1 yıl sonra...

128 14 41
                                    

( Medyayı mutlaka izleyin)

1 yıl sonra...
Yazarın anlatımıyla:

O kutlama gününden itibaren 1 yıl geçti. Ve multievrendeki herkes, o zaman kutlamada olan multievrendeki canavar ve insanların arkadaşları, yani undertale fanları o günden nefret ettiler. Çünkü o günden sonra her şey değişti. O gün... O gün Nightmare ve İnk kayboldu.
Bazı kişiler onların kaybolduğunu, ya da birirsinin onları kaçırdığını düşündü. Fakat o kutlama gününde davet edilenlerin hepsi o saatler içerisinde kutlama alanındaydı. Bunun üzerine İnk'in en yakın arkadaşları ve Killer hariç Nightmare'ın çetesindeki herkes bunu düşünmüştü. Fakat Killer onlara sürekli söylüyordu bunları " Nightmare öyle bir şey yapmaz. O İnk'i kaçırmaz." Fakat kimse Killer'ın düşüncelerine ortak olmadı.

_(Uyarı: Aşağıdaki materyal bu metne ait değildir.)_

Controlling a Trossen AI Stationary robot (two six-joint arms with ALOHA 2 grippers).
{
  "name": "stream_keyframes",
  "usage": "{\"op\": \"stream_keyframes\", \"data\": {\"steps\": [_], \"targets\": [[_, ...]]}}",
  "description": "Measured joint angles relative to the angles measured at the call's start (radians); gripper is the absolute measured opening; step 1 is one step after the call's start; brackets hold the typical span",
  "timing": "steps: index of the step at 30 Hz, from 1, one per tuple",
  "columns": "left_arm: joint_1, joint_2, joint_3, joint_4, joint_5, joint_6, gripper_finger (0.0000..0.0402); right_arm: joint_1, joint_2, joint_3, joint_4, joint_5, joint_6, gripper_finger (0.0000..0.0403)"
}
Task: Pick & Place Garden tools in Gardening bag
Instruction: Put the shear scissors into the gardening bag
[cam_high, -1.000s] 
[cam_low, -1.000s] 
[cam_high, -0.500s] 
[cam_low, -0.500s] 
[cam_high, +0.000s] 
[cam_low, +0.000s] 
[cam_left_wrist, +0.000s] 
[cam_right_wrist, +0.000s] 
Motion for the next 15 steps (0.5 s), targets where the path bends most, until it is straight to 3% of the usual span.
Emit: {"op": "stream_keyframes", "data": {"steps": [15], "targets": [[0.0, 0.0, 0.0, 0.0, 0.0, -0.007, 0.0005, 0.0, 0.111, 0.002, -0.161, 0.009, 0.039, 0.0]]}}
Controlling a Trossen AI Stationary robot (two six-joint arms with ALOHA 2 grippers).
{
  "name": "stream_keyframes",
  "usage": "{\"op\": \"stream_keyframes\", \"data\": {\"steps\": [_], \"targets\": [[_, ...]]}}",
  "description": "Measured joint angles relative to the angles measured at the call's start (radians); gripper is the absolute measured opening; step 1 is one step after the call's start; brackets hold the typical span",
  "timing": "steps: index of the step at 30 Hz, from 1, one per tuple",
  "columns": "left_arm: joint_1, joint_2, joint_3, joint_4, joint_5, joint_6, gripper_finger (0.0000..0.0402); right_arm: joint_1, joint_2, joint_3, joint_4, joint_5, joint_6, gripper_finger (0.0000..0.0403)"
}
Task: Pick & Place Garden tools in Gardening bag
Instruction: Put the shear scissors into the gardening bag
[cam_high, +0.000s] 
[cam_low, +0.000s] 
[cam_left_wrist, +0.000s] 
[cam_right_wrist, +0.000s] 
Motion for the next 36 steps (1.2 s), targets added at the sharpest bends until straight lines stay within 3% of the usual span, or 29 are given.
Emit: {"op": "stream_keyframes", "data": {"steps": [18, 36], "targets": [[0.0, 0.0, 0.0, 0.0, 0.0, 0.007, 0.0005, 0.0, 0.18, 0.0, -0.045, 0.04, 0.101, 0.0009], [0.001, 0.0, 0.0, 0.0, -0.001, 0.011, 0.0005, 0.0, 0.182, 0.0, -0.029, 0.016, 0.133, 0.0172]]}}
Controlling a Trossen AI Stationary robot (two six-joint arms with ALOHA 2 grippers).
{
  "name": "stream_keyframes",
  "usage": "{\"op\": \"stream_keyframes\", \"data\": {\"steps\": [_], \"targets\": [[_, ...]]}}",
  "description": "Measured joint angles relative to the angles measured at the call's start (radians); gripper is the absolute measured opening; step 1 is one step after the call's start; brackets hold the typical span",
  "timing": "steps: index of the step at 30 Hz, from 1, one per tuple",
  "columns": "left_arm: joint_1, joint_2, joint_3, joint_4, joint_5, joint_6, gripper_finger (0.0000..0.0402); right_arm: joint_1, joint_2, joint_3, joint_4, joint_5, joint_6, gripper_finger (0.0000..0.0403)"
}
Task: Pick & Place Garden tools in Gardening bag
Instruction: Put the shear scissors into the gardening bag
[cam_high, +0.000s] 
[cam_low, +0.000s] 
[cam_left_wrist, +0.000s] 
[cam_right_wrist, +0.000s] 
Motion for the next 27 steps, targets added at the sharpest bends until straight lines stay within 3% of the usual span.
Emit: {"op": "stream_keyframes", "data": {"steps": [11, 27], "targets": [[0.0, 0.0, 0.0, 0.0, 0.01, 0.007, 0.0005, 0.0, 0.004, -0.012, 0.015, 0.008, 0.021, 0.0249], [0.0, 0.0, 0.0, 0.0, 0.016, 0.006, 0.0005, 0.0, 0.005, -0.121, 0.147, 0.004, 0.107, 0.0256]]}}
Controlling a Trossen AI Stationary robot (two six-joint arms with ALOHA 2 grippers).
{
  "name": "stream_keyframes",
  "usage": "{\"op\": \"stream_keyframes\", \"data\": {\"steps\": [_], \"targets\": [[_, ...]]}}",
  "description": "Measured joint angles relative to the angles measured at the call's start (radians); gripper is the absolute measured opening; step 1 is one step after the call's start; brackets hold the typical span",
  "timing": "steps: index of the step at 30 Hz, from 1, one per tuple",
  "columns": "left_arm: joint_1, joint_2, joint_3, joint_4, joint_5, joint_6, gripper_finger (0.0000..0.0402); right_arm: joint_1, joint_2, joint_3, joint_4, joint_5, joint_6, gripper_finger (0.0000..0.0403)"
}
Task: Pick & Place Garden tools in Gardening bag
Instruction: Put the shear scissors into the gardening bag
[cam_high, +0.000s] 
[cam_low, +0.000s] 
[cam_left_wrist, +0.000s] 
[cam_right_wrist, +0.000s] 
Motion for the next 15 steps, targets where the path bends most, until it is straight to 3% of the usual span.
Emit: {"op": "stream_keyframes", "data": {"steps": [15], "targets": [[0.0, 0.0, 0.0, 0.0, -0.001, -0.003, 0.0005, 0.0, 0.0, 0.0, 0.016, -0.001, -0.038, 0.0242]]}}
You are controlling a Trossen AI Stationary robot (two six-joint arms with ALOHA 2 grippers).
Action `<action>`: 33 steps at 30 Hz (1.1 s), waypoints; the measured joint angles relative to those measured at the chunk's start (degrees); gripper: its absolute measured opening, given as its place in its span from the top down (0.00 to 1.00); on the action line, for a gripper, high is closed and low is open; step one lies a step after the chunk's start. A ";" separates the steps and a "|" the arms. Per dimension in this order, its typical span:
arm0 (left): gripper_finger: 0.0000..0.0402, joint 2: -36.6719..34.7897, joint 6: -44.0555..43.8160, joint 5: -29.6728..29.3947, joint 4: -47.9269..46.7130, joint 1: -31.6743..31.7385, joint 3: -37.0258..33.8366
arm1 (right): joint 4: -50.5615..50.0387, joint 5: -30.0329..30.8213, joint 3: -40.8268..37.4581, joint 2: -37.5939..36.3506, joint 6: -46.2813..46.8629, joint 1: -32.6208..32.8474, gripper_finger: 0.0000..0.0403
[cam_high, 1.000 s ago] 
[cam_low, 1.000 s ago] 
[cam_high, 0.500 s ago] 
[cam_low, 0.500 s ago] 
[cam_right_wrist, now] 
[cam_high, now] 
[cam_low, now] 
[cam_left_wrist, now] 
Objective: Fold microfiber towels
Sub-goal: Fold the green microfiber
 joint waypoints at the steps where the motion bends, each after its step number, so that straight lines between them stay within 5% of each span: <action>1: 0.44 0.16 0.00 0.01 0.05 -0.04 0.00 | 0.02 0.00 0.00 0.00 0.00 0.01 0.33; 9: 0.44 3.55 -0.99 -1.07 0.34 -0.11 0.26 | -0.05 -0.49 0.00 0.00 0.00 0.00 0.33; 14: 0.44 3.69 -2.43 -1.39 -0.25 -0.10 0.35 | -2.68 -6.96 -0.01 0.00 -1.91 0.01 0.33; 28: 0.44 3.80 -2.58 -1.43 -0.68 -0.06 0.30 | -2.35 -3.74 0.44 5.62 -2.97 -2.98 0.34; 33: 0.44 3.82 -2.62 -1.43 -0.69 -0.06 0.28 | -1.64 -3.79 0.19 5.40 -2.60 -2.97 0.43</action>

O günden sonra Killer'ın  yakarışları, Error'un kabusları, Dream'in acı dolu çığlıkları, Bluberry'nin bağıra bağıra ağlamaları ve Şevval'in kimseye belli etmemesi ama aslında hep içinden kendini suçlaması ve üzüntüsü... Hiç dinmedi. Hala da bunlar devam ediyor. Ayrıca bu olay yüzünden birisinin İnk'ten hoşlandığı ortaya çıktı. Bu kişi... E r r o r . . .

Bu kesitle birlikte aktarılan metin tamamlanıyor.